Professor Jill Manthorpe, Director of the Social Care Workforce Research Unit, King’s College London outlined EVIDEM MCA. This project involved developing practice in and building evidence on the use of the Mental Capacity Act 2005 (MCA). Professor Manthorpe’s research showed that dementia care services and practitioners have traditionally not conceptualised their practice as being framed by legal rules. The MCA has proved a major challenge to this and dementia care. Key points from this presentation were that practitioners in dementia care need to be legally literate and aware of the new clauses making neglect and abuse criminal offences. There are messages also for thinking about how future changes to the legal framework of social care contained within the Care and Support Bill may be sustained. (Jill Manthorpe and Kritika Samsi’s presentation from the event.)
Professor Claire Goodman, from University of Hertfordshire presented on EVIDEM-EoL: Quality of Care at the End of Life. The project team has found the trajectories of end of life in people with dementia (PWD) are often unclear to care home staff, family and healthcare practitioners. They used Appreciative Inquiry (AI) as a way to enhance professional relationships around the care home. It fostered rapid and sustained engagement between care home staff and GPs, did not increase resource use, reduced use of emergency services and appeared to improve the management of unexpected events and unplanned hospital admissions.
Finally, the afternoon was brought to a close by Professor Steve Iliffe who gave a short presentation on how EVIDEM has worked with the government funded Dementia and Neurodegenerative Diseases Research Network (DeNDRoN) to help build systems to give people with dementia who are interested in research more choice and opportunity to get involved.

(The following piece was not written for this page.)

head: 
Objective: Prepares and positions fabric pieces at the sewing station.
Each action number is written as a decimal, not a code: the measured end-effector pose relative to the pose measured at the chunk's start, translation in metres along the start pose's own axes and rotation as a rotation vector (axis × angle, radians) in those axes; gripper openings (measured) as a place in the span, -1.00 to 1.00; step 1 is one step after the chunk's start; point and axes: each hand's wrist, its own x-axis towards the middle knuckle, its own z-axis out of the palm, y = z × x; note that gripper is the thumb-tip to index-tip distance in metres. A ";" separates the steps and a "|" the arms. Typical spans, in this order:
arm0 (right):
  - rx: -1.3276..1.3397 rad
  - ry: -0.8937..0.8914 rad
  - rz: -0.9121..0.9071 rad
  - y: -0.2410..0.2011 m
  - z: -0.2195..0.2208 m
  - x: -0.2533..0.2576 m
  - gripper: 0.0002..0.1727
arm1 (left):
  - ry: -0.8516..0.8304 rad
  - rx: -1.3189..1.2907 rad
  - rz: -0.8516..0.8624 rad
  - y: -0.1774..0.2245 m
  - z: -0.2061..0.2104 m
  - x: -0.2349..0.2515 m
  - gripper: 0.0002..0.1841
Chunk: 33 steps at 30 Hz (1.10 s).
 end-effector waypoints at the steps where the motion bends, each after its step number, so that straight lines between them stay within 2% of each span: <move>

Overall, from the point of view of someone who worked as a researcher on one of the studies, this was a fantastic day, as it was highly satisfying to view the whole, complex programme of studies coming together and the wide range of evidence and research outputs produced.
Caroline Norrie is Research Fellow at the Social Care Workforce Research Unit, King’s College London. She is working on a NIHR School for Social Care Research funded project comparing the costs and benefits of different models of adult safeguarding.